■ Exercise instructions ■
Your job is to print, exactly, the lines in the data below from the line with "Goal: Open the" through the line with "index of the", both included, and to omit any picture.

:: Collected data ::

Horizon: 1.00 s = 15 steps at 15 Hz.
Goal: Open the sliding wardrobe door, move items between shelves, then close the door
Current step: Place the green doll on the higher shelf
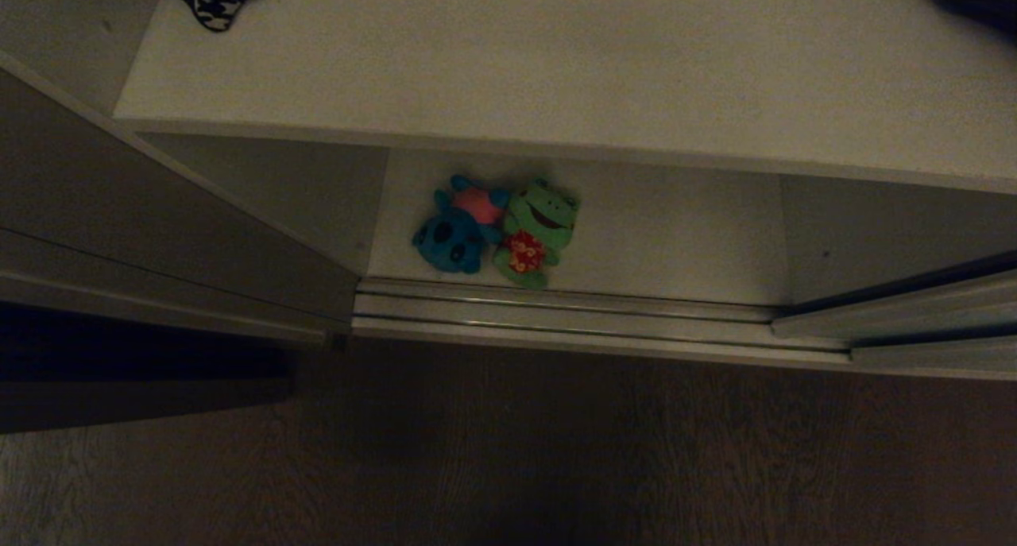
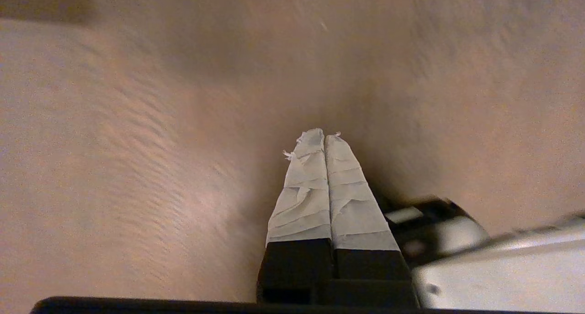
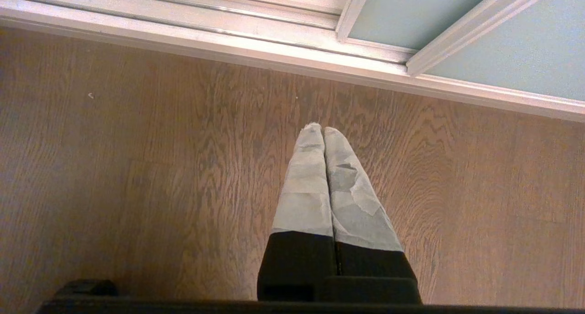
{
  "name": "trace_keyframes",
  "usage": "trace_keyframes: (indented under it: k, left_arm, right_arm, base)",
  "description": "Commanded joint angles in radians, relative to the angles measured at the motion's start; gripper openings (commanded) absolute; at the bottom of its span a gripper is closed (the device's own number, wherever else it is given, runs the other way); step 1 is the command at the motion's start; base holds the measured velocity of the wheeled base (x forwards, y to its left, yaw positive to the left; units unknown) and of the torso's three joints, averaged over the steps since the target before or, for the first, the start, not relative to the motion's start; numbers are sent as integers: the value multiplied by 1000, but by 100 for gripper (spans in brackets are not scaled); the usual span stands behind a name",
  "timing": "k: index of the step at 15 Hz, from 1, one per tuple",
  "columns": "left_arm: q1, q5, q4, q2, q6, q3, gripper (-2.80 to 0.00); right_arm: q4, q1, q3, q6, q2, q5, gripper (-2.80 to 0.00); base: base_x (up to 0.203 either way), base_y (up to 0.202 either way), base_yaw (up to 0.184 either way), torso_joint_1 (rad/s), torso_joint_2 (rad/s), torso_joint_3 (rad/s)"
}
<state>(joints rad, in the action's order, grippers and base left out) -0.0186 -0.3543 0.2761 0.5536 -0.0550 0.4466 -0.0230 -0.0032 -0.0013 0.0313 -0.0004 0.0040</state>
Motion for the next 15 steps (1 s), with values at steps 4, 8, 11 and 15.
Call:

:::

■ Written solution ■
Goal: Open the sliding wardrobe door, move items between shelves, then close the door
Current step: Place the green doll on the higher shelf
{
  "name": "trace_keyframes",
  "usage": "trace_keyframes: (indented under it: k, left_arm, right_arm, base)",
  "description": "Commanded joint angles in radians, relative to the angles measured at the motion's start; gripper openings (commanded) absolute; at the bottom of its span a gripper is closed (the device's own number, wherever else it is given, runs the other way); step 1 is the command at the motion's start; base holds the measured velocity of the wheeled base (x forwards, y to its left, yaw positive to the left; units unknown) and of the torso's three joints, averaged over the steps since the target before or, for the first, the start, not relative to the motion's start; numbers are sent as integers: the value multiplied by 1000, but by 100 for gripper (spans in brackets are not scaled); the usual span stands behind a name",
  "timing": "k: index of the step at 15 Hz, from 1, one per tuple",

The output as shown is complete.